Timor-Leste must ensure Early Intervention for Children with Autism

Timor-Leste must ensure Early Intervention for Children with Autism

The Clinical Director of the Hospital Nacional Guido Valadares, Marcelino Correia (Photo Tatoli)

DILI, 02 april 2023 (TATOLI) – The number of children born with autism increases every year, yet there is still no early intervention and special treatment for autistic children in the country to ensure the goal of leaving no one behind.

According to the National Institute of Child Health and Human Development (NIH), early interventions occur at or before preschool age, as early as two or three years of age. In this period a child’s brain is still forming, which means that it is more ‘plastic’ or changeable than at older ages.
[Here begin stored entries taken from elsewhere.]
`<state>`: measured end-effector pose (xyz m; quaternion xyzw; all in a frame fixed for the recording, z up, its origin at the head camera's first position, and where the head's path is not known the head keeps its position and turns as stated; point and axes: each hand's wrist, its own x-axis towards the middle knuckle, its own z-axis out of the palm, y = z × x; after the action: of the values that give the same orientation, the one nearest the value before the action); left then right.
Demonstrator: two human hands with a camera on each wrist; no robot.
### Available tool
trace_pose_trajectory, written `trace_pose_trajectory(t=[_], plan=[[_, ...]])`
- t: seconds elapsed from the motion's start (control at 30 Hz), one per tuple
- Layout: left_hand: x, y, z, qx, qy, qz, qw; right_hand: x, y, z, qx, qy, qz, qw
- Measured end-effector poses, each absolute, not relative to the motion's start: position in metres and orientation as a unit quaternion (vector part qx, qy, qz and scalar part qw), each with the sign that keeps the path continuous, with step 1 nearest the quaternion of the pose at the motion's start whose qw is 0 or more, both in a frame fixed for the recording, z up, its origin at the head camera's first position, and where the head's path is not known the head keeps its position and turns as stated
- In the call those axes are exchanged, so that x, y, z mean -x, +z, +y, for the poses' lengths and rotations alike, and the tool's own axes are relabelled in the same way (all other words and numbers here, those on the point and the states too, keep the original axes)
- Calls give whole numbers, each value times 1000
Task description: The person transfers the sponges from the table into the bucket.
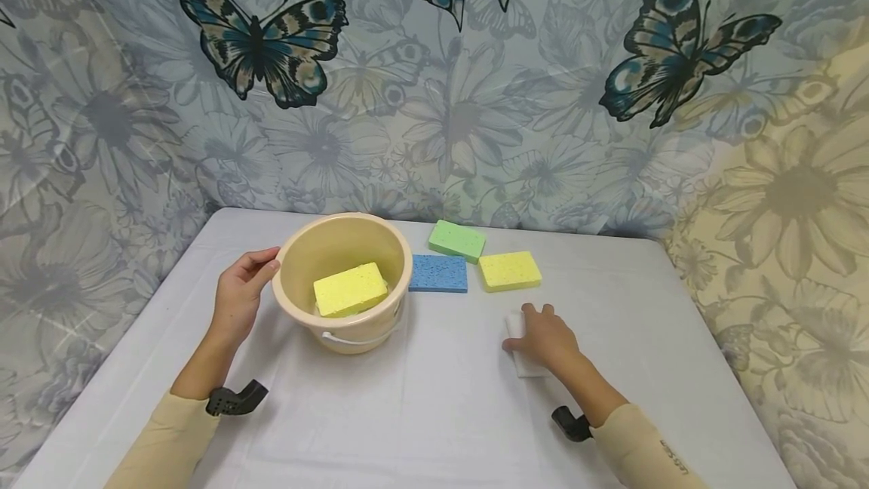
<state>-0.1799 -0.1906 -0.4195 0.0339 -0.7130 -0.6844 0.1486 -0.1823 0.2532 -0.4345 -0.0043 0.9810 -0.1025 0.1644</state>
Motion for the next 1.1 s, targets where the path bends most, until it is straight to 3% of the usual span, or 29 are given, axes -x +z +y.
trace_pose_trajectory(t=[0.43, 1.1], plan=[[179, -419, -192, -31, -685, -713, 145, 181, -437, 253, 17, -127, 979, 158], [180, -419, -193, -30, -683, -715, 147, 185, -419, 254, 63, -171, 978, 105]])
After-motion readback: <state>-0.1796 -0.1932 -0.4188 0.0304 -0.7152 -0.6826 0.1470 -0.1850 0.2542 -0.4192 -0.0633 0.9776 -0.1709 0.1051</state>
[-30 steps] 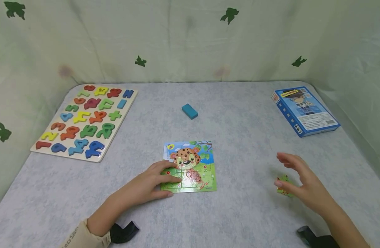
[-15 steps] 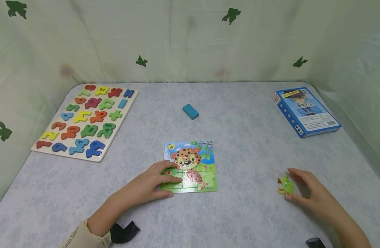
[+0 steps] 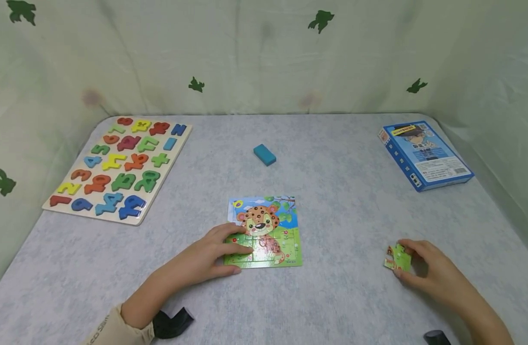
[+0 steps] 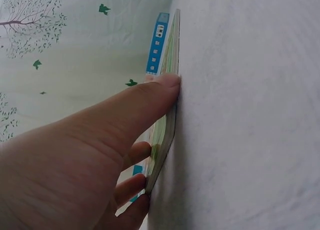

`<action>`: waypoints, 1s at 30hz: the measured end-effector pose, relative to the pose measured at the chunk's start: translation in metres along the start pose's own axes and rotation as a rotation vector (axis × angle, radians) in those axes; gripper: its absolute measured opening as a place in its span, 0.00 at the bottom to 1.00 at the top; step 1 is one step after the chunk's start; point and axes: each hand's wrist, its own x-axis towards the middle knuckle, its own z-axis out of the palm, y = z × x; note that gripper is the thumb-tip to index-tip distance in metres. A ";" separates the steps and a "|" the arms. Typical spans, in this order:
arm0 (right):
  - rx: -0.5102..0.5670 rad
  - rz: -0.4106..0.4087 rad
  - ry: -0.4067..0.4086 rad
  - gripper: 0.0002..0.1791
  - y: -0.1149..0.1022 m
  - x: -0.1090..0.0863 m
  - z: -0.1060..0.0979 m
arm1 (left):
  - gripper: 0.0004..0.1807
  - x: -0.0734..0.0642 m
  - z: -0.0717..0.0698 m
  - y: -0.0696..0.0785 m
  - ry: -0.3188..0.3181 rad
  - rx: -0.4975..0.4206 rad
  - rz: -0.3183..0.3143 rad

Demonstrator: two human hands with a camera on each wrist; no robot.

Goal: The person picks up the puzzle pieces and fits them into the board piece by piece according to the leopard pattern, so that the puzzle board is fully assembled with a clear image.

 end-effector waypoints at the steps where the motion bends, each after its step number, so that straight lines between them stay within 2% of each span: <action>1: -0.004 -0.035 0.039 0.34 -0.002 0.000 0.000 | 0.21 0.000 0.000 0.000 0.001 0.001 0.001; 5: -0.005 -0.127 0.125 0.35 -0.016 0.003 -0.005 | 0.21 0.000 0.000 0.000 0.006 0.004 0.003; 9: 0.052 -0.171 0.125 0.35 -0.039 0.011 -0.009 | 0.20 0.000 0.001 0.001 0.013 0.023 -0.001; 13: 0.130 -0.288 0.127 0.35 -0.062 0.024 -0.004 | 0.20 0.001 0.003 0.004 0.042 0.077 0.017; 17: 0.212 -0.395 0.091 0.36 -0.084 0.039 0.010 | 0.19 0.004 0.005 0.009 0.071 0.151 0.068; 21: 0.279 -0.463 0.028 0.33 -0.103 0.053 0.027 | 0.19 0.006 0.007 0.014 0.042 0.178 0.100; 24: 0.273 -0.460 -0.050 0.33 -0.115 0.062 0.041 | 0.19 0.006 0.008 0.018 0.017 0.186 0.089; 26: 0.249 -0.435 -0.108 0.33 -0.122 0.067 0.050 | 0.19 0.006 0.008 0.019 0.025 0.207 0.094; 30: 0.210 -0.410 -0.173 0.34 -0.131 0.076 0.064 | 0.20 0.008 0.011 0.021 0.058 0.260 0.159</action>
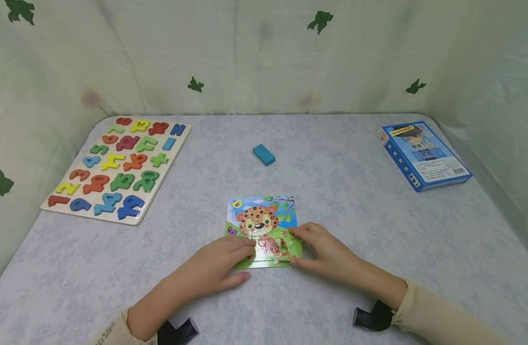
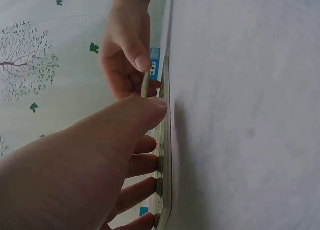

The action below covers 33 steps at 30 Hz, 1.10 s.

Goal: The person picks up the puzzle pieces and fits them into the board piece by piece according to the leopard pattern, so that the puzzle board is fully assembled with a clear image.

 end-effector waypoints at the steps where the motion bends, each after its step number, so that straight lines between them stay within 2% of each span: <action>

NIH also states that early interventions not only give children the best start possible but also the best chance of developing to their full potential. The sooner a child gets help, the greater the chance for learning and progress.

The Clinical Director of the Hospital Nacional Guido Valadares, Marcelino Correia said it is necessary to create an Autism Specific Care Program (ASCP) to provide early intervention and special care for autistic children in Timor-Leste.

So far, any special healthcare programs for children with autism in the country have not been set up by the health authorities.

“There is still no Specific Care Programme for Autistic Children in the country. Therefore, World Autism Awareness Day reminds us to design and create Autism Programs in the future to provide special treatment for children with autism,” said Correia at the HNGV, in Dili.

He stressed that autism programs are critical to providing intensive treatment for individuals with Autism Spectrum Disorder who are not able to safely participate in treatment. 

Correia called on parents to seek early identification and treatment for their autistic children at health care centers: “Early diagnosis and interventions for autism are more likely to have important long-term positive effects on symptoms and later skills.”

“Thus, parents are the first persons who should know the condition of their children in order to avoid any kind of discrimination against children with autism in the family,” he added.

So far, there is only one Early Intervention Centre known as ALMA Orphanage Centre, established by the Association of the Institute for Lay Missionaries (ALMA) Sisters, in Dili. The center is specialized and focused on early intervention for children with autism and Down’s syndrome.

“Early intervention programs help children acquire the basic skills they normally learn in the first five years of life, including physical, thinking, and communication skills,” ALMA therapist, Makrina Lewo told TATOLI.

Currently, ALMA provides special support to 18 autistic children with special educational needs to guarantee their right to education like all other children. 

“We need different and specific skills to teach them because special education provides them with specialized instruction designed to meet their unique learning needs,” Lewo said. 

According to the most recent Population and Housing Census, there were just over 38,000 people in Timor-Leste with a disability, and only 30 percent of children with disabilities in the country attend school.

Research by the UNICEF International Child Development Centre on Promoting the Rights of Children with Disabilities found that children with disabilities and their families consistently experience barriers to their enjoyment of their basic human rights and their inclusion in society.

The UN Secretary-General, António Guterres said: “On World Autism Awareness Day, we celebrate the contributions of persons with autism and renew our resolve to advance their inherent rights.”

He stressed that despite important progress, persons with autism continue to face social and environmental barriers to the full exercise of their rights and fundamental freedoms, in line with the Convention on the Rights of Persons with Disabilities and the 2030 Agenda for Sustainable Development.

“We must do better – by promoting inclusive education, equal employment opportunities, self-determination, and an environment where every person is respected. And as we do so, we also recognize the role of families, caregivers, and support networks in the lives of persons with autism,” Guterres said.